__WORK ORDER__:
Print out the data that follows exactly, character for character, apart from the pictures.

__DATA UNDER STUDY__:
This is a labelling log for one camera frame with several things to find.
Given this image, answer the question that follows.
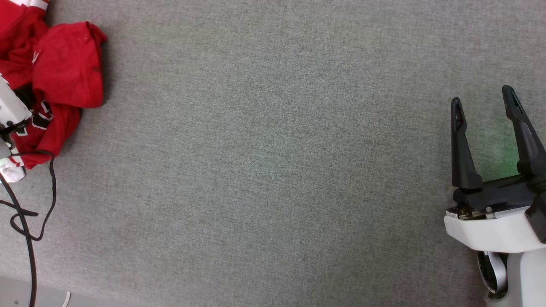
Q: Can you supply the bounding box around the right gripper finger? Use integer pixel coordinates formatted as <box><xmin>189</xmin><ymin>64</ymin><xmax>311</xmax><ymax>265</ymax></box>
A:
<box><xmin>450</xmin><ymin>97</ymin><xmax>484</xmax><ymax>190</ymax></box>
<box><xmin>502</xmin><ymin>85</ymin><xmax>546</xmax><ymax>177</ymax></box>

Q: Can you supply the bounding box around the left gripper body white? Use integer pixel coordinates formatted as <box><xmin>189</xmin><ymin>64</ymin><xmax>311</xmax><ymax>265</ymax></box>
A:
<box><xmin>0</xmin><ymin>75</ymin><xmax>33</xmax><ymax>161</ymax></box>

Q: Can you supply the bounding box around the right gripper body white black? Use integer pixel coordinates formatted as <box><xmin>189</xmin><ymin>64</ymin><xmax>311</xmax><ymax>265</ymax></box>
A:
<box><xmin>443</xmin><ymin>173</ymin><xmax>546</xmax><ymax>253</ymax></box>

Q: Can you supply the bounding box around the red jersey garment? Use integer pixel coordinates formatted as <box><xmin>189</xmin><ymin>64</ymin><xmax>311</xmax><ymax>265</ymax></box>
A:
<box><xmin>0</xmin><ymin>0</ymin><xmax>108</xmax><ymax>183</ymax></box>

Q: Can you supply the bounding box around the grey fabric sofa surface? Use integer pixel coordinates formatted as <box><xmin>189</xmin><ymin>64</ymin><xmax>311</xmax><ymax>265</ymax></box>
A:
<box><xmin>0</xmin><ymin>0</ymin><xmax>546</xmax><ymax>307</ymax></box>

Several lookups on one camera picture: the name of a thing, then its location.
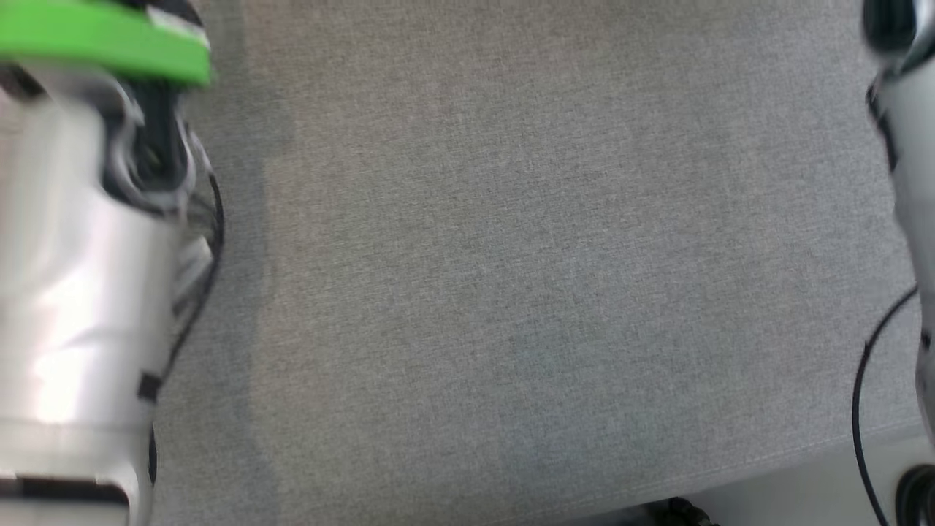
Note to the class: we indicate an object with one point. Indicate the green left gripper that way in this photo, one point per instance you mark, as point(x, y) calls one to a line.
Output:
point(88, 36)

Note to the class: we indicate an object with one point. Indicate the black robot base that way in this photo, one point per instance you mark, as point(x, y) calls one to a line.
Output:
point(679, 513)

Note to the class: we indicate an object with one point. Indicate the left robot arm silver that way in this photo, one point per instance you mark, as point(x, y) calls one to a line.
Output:
point(73, 292)

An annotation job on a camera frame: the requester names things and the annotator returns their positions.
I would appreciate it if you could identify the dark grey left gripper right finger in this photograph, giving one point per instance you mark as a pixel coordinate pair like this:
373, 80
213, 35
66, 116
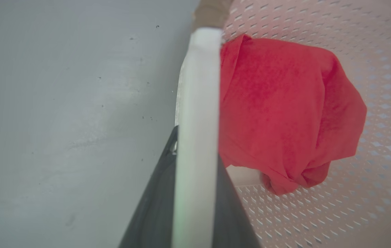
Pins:
230, 213

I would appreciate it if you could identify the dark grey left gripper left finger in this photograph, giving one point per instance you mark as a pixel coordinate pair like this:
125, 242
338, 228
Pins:
154, 210

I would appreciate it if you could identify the white perforated laundry basket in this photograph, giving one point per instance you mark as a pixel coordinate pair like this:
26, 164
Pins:
319, 213

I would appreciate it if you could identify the red cloth garment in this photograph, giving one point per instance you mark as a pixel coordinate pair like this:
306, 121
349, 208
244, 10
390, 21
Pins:
281, 110

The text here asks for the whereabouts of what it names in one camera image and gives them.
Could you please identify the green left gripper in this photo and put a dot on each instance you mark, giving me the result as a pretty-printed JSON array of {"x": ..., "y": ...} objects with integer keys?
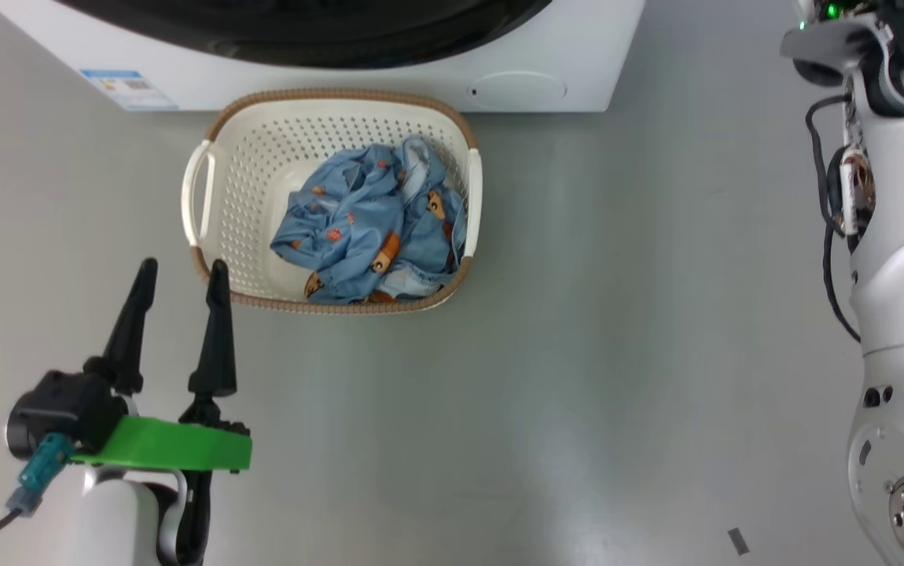
[{"x": 161, "y": 444}]

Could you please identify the blue printed garment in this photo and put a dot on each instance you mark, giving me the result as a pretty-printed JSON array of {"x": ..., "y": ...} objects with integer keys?
[{"x": 358, "y": 212}]

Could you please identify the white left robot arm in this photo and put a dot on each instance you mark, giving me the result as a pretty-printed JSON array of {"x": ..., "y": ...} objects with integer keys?
[{"x": 118, "y": 519}]

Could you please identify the cream perforated laundry basket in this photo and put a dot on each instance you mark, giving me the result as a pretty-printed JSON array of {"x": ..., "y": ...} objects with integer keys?
[{"x": 263, "y": 157}]

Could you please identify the white front-load washing machine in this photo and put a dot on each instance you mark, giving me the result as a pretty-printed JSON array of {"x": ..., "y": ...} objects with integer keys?
[{"x": 420, "y": 79}]

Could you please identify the blue energy label sticker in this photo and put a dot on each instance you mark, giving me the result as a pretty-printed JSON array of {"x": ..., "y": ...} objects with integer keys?
[{"x": 126, "y": 88}]

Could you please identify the round washer filter cover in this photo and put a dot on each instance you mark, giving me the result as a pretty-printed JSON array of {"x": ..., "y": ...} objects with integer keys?
[{"x": 516, "y": 90}]

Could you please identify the small grey tape piece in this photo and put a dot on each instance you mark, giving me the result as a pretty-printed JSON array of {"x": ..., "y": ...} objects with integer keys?
[{"x": 738, "y": 541}]

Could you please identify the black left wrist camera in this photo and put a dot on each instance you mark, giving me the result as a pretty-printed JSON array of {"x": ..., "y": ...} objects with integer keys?
[{"x": 67, "y": 405}]

__WRITTEN REPLY__:
This is a labelling log for one camera frame with several things to find.
Given this image, answer the question that follows.
Q: Can you supply the bounding box around the right gripper finger? Use integer pixel coordinates formatted as <box><xmin>189</xmin><ymin>64</ymin><xmax>311</xmax><ymax>265</ymax></box>
A:
<box><xmin>450</xmin><ymin>97</ymin><xmax>484</xmax><ymax>190</ymax></box>
<box><xmin>502</xmin><ymin>85</ymin><xmax>546</xmax><ymax>177</ymax></box>

Q: Can you supply the bounding box around the left gripper body white? Use integer pixel coordinates formatted as <box><xmin>189</xmin><ymin>64</ymin><xmax>311</xmax><ymax>265</ymax></box>
A:
<box><xmin>0</xmin><ymin>75</ymin><xmax>33</xmax><ymax>161</ymax></box>

Q: Can you supply the bounding box around the right gripper body white black? Use integer pixel coordinates formatted as <box><xmin>189</xmin><ymin>64</ymin><xmax>311</xmax><ymax>265</ymax></box>
A:
<box><xmin>443</xmin><ymin>173</ymin><xmax>546</xmax><ymax>253</ymax></box>

Q: Can you supply the bounding box around the red jersey garment? Use integer pixel coordinates formatted as <box><xmin>189</xmin><ymin>64</ymin><xmax>311</xmax><ymax>265</ymax></box>
A:
<box><xmin>0</xmin><ymin>0</ymin><xmax>108</xmax><ymax>183</ymax></box>

Q: Can you supply the bounding box around the grey fabric sofa surface? Use integer pixel coordinates formatted as <box><xmin>189</xmin><ymin>64</ymin><xmax>311</xmax><ymax>265</ymax></box>
A:
<box><xmin>0</xmin><ymin>0</ymin><xmax>546</xmax><ymax>307</ymax></box>

Several lookups on one camera picture: the name of a thing, then its location.
Note to the class: we indicate an object with one point. Indicate the green left gripper that way in this photo, one point per instance you mark, as point(x, y) calls one to a line.
Output:
point(88, 36)

Note to the class: we indicate an object with one point. Indicate the black robot base that way in this photo, one point per instance you mark, as point(x, y) calls one to a line.
Output:
point(679, 513)

Note to the class: we indicate an object with one point. Indicate the left robot arm silver that way in this photo, one point per instance you mark, as point(x, y) calls one to a line.
Output:
point(73, 292)

An annotation job on a camera frame: the requester names things and the annotator returns their positions.
I would appreciate it if you could identify the dark grey left gripper right finger in this photograph, giving one point per instance you mark as a pixel coordinate pair like this:
373, 80
213, 35
66, 116
Pins:
230, 213

I would appreciate it if you could identify the dark grey left gripper left finger in this photograph, giving one point per instance you mark as a pixel coordinate pair like this:
125, 242
338, 228
Pins:
154, 210

I would appreciate it if you could identify the white perforated laundry basket in this photograph, giving one point per instance you mark as a pixel coordinate pair like this:
26, 164
Pins:
319, 213

I would appreciate it if you could identify the red cloth garment in this photograph, giving one point per instance you mark as a pixel coordinate pair like this:
306, 121
349, 208
244, 10
390, 21
Pins:
281, 110

The text here asks for the whereabouts of what it names in one camera image and gives them.
Could you please identify the green left gripper in this photo and put a dot on each instance you mark, giving me the result as a pretty-printed JSON array of {"x": ..., "y": ...} objects with integer keys?
[{"x": 161, "y": 444}]

Could you please identify the blue printed garment in this photo and put a dot on each instance you mark, giving me the result as a pretty-printed JSON array of {"x": ..., "y": ...} objects with integer keys?
[{"x": 358, "y": 212}]

Could you please identify the white left robot arm in this photo and put a dot on each instance you mark, giving me the result as a pretty-printed JSON array of {"x": ..., "y": ...} objects with integer keys?
[{"x": 118, "y": 519}]

Could you please identify the cream perforated laundry basket in this photo and put a dot on each instance you mark, giving me the result as a pretty-printed JSON array of {"x": ..., "y": ...} objects with integer keys?
[{"x": 263, "y": 157}]

Could you please identify the white front-load washing machine in this photo and put a dot on each instance you mark, giving me the result as a pretty-printed JSON array of {"x": ..., "y": ...} objects with integer keys?
[{"x": 420, "y": 79}]

Could you please identify the blue energy label sticker in this photo and put a dot on each instance you mark, giving me the result as a pretty-printed JSON array of {"x": ..., "y": ...} objects with integer keys?
[{"x": 126, "y": 88}]

Could you please identify the round washer filter cover in this photo and put a dot on each instance you mark, giving me the result as a pretty-printed JSON array of {"x": ..., "y": ...} objects with integer keys?
[{"x": 516, "y": 90}]

Could you please identify the small grey tape piece in this photo and put a dot on each instance you mark, giving me the result as a pretty-printed JSON array of {"x": ..., "y": ...} objects with integer keys?
[{"x": 738, "y": 541}]

Could you please identify the black left wrist camera in this photo and put a dot on each instance you mark, giving me the result as a pretty-printed JSON array of {"x": ..., "y": ...} objects with integer keys?
[{"x": 67, "y": 405}]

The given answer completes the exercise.